Memorial service held for professor


LaDona Knigge, Willis Greer’s wife, thanked family and friends for attending the memorial on Saturday afternoon in Colusa Hall. Photo credit: Lindsay Pincus

A memorial was held in Colusa Hall on Saturday for Willis Geer, a political science professor, who passed in his seventh-floor office of Butte Hall on March 2.

A room full of family, friends, faculty members and students arrived to pay respects to Geer, a loved and well-regarded professor and mentor. His wife, LaDona Knigge, greeted everyone with a hug and a warm smile. A slideshow of photos and music played as guests arrived.

The memorial consisted of many speakers, including Geer’s family members and closest colleagues. They shared personal stories and memories of Geer, always emphasizing his humbleness, dedication to the law, teaching and his way with words.

Tracey Geer, his daughter, discussed her father’s early life. Willis Geer grew up on a small cattle ranch in Gillette, Wyoming and attended rural schools. He graduated from Campbell County High School in 1966 and from University of Wyoming with a bachelor’s in business in 1970. He later received his master’s and juris doctorate.

He had a passion for the law and teaching. After retiring from the practice of law in 2007 he came to Chico State to teach in the political science department. Here, he inspired many people, students and faculty members.

Beau Grosscup, a colleague and friend of Geer’s in the department, had shared an office with him for five years and spoke of his fondest memories of Geer and what he will miss the most.

“Willis was a very delightful person that everyone respected,” he said. “The office this week has been lonely… I miss him very much. Willis Clay Geer was just the very best one can be.”

Thia Wolf, who works in the First-Year Experience Program and English department on campus, hired Geer to teach at Chico State. She became close with Geer and his wife.

Wolf admired their marriage, saying, “I saw the way Willis leaned toward LaDona and he did that metaphorically and literally. They had an amazing marriage.”

Each speaker at the memorial service had a different story to tell, but all agreed that Geer had a way with words — he spoke only when he felt that it was necessary and with clarity and intelligence. He was a successful, yet humble man.

Knigge ended the memorial service thanking those who came to pay their respects to her late husband.

“It’s amazing to see how Willis has touched so many people,” she said.

She then discussed the day of his passing, which she described as “very strange.” Geer taught four classes on Mondays, but on the day of his passing he only taught one. He had let his students out early because he had not been feeling well.

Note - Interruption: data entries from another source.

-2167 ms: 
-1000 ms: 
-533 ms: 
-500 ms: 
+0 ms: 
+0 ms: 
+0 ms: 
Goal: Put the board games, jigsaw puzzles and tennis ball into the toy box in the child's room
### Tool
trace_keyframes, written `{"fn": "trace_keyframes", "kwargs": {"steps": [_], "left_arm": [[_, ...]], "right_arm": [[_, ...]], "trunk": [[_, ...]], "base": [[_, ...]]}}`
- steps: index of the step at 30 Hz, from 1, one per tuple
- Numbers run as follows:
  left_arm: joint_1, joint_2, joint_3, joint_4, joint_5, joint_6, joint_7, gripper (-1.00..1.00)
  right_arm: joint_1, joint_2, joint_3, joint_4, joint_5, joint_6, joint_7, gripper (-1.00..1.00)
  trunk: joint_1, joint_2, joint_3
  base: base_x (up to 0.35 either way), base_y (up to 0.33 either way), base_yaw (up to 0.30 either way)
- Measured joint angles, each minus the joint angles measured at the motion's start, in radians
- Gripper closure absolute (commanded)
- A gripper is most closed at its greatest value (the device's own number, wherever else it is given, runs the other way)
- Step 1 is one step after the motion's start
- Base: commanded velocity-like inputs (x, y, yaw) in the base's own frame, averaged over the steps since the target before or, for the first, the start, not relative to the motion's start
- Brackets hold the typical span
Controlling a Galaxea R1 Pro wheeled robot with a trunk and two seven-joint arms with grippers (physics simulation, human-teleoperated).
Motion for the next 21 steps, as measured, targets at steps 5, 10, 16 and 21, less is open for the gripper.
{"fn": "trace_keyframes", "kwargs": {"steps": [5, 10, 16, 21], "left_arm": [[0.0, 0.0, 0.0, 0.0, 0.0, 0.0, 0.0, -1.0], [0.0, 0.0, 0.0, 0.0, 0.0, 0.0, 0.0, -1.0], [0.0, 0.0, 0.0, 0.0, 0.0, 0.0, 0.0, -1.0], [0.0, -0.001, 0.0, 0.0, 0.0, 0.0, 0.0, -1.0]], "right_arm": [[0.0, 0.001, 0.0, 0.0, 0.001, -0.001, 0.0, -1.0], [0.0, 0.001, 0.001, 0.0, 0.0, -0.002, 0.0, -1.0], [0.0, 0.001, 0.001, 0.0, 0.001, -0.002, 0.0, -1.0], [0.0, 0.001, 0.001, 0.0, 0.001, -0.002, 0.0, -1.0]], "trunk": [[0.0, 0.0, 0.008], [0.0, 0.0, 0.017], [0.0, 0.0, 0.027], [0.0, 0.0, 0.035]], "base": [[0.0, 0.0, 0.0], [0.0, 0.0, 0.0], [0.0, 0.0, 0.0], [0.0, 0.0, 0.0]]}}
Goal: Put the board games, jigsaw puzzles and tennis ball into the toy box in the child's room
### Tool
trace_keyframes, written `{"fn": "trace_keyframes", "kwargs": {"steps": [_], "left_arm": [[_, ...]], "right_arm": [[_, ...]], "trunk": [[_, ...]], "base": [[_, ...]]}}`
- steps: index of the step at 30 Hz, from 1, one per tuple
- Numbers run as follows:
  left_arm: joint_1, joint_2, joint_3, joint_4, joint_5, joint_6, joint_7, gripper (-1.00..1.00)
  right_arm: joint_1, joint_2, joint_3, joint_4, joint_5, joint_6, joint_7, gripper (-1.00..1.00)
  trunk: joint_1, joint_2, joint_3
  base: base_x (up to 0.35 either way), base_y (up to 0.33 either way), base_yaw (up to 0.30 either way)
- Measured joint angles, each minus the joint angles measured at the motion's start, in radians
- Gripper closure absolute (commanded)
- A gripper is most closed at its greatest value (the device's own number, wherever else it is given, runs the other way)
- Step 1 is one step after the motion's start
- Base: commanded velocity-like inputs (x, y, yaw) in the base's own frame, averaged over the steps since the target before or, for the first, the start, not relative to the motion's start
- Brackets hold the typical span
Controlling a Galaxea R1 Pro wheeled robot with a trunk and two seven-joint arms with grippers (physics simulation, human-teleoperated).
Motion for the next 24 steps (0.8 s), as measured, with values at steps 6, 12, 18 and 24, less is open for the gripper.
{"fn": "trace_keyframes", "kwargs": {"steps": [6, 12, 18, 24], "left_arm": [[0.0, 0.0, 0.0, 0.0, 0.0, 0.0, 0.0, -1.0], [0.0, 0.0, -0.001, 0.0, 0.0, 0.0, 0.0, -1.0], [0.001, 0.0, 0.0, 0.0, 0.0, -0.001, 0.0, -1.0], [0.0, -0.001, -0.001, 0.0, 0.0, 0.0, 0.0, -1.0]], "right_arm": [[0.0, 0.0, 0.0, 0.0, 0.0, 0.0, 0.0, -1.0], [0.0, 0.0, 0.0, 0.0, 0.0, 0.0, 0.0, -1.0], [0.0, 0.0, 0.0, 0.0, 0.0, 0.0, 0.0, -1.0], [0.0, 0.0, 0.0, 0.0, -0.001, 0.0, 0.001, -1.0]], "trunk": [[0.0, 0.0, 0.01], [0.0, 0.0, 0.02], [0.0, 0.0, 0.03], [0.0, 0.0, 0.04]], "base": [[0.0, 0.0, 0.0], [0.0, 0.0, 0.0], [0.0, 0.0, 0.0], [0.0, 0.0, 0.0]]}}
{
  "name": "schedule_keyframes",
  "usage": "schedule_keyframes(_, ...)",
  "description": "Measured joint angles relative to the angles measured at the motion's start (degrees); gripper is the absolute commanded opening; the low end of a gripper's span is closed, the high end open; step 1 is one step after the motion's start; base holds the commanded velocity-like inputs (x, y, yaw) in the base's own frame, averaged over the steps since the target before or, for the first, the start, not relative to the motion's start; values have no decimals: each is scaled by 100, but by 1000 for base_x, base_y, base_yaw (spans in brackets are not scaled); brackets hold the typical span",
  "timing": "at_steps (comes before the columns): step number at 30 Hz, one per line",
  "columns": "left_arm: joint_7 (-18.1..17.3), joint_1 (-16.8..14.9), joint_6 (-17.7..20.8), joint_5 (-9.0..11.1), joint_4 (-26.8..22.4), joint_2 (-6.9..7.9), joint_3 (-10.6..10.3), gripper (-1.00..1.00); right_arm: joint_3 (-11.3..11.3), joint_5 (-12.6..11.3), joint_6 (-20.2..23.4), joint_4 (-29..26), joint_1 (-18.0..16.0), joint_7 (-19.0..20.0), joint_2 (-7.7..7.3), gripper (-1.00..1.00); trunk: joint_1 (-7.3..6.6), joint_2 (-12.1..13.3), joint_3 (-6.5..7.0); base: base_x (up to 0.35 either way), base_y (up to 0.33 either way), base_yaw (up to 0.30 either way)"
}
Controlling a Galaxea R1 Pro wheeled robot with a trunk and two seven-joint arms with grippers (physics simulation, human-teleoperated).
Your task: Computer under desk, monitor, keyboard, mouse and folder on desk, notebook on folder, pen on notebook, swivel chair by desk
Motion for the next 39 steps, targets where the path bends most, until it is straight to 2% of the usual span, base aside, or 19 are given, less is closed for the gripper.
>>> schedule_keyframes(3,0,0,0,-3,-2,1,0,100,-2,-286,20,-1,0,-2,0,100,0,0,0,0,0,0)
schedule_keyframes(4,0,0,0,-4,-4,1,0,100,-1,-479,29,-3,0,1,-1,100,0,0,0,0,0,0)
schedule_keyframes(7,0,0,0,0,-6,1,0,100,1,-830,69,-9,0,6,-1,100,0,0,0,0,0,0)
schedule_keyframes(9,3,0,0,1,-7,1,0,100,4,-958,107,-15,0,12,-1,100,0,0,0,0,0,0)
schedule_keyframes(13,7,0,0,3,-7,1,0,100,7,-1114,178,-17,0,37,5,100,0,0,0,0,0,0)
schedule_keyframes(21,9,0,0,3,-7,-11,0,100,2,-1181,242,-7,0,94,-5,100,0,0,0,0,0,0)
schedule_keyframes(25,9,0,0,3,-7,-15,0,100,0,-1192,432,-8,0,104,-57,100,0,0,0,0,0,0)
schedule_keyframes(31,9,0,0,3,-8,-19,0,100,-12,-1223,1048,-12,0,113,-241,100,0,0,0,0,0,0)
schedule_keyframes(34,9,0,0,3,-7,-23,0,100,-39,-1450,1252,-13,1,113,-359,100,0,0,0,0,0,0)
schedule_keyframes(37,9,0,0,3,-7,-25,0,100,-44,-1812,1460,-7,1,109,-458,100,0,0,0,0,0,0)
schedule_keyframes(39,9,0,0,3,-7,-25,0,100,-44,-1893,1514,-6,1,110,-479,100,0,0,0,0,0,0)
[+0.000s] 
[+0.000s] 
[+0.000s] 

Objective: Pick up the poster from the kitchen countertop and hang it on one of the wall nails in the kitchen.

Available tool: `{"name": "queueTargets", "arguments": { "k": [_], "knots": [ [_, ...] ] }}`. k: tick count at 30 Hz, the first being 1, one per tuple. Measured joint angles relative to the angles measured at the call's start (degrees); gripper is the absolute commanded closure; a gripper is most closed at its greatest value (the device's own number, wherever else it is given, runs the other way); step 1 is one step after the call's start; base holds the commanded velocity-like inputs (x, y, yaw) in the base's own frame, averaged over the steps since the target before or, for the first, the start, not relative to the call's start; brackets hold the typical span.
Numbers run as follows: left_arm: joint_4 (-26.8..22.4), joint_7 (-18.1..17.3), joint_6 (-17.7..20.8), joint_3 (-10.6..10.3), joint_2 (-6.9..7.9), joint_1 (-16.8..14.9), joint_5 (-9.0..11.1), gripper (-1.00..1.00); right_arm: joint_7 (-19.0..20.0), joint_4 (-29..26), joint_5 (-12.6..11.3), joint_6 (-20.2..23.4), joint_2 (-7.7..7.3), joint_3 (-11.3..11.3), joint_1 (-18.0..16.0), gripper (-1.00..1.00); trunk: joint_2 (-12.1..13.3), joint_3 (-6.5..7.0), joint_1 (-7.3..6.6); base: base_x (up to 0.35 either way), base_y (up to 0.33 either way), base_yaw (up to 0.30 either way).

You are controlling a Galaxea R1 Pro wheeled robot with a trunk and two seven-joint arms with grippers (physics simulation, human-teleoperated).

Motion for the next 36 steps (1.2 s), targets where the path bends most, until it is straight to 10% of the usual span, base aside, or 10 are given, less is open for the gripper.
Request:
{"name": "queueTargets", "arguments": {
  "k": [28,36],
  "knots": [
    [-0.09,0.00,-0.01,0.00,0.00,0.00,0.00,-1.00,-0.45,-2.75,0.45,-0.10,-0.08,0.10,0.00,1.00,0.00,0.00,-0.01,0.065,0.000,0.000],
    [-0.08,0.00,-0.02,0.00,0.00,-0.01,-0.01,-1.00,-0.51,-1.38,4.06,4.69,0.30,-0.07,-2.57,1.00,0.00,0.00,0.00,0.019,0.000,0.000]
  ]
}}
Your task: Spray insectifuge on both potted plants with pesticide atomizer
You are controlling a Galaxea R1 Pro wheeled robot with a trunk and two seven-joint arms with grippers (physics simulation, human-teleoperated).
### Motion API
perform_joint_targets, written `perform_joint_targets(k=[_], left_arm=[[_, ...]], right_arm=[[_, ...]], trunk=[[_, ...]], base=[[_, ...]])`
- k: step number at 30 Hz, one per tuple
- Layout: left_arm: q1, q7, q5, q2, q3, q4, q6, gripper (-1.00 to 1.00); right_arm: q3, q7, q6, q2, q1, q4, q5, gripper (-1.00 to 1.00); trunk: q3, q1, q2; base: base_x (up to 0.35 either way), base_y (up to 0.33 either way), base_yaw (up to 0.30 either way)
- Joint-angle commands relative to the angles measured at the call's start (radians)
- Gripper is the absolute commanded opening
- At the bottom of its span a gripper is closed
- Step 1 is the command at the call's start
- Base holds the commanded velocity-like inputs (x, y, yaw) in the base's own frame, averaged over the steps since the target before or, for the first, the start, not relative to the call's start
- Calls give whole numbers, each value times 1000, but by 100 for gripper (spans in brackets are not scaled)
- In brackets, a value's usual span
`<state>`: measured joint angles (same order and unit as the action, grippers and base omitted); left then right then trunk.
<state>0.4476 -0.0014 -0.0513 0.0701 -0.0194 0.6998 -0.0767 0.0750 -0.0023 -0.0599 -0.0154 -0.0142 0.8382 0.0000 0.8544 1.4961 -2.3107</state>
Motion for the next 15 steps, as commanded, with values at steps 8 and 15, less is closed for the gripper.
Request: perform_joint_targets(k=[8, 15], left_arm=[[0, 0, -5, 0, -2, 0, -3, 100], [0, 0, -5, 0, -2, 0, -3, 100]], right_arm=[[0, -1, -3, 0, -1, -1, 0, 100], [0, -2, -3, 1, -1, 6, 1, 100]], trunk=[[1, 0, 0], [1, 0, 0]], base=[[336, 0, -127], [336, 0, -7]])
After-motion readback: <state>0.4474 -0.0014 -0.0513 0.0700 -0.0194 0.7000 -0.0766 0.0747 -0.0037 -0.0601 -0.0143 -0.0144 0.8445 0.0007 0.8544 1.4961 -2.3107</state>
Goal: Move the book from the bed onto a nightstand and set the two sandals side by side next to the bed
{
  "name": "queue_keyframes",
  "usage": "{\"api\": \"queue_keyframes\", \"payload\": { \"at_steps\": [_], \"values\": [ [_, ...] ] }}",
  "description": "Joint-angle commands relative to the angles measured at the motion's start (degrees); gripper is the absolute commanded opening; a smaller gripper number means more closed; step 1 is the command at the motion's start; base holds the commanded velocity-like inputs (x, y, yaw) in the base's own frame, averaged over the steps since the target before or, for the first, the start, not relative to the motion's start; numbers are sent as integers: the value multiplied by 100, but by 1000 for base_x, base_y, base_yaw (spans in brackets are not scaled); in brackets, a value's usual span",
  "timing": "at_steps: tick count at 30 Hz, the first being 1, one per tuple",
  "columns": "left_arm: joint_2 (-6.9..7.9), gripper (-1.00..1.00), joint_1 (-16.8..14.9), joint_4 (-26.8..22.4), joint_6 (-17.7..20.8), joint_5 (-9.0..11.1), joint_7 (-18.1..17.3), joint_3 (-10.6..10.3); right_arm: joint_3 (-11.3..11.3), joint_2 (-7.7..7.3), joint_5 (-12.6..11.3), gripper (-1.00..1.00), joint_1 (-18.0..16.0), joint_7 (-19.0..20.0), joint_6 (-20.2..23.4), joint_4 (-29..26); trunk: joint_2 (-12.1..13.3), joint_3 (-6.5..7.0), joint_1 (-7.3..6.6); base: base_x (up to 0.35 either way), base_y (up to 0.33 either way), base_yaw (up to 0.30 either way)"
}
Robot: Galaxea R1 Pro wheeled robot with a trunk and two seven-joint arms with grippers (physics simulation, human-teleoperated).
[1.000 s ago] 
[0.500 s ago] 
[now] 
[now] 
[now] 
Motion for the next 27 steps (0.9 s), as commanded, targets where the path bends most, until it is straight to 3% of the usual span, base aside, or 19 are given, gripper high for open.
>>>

“I know he would’ve wanted me to apologize to you,” said an emotional Knigge to Geer’s students. “He was a very prompt and dedicated teacher who never missed a class without letting his students know ahead of time.”

His daughter, Tracey Geer, reflected on the day of his passing and how much her father loved his career.

“It’s kind of sweet that he was doing what he loved on the day that he passed,” she said.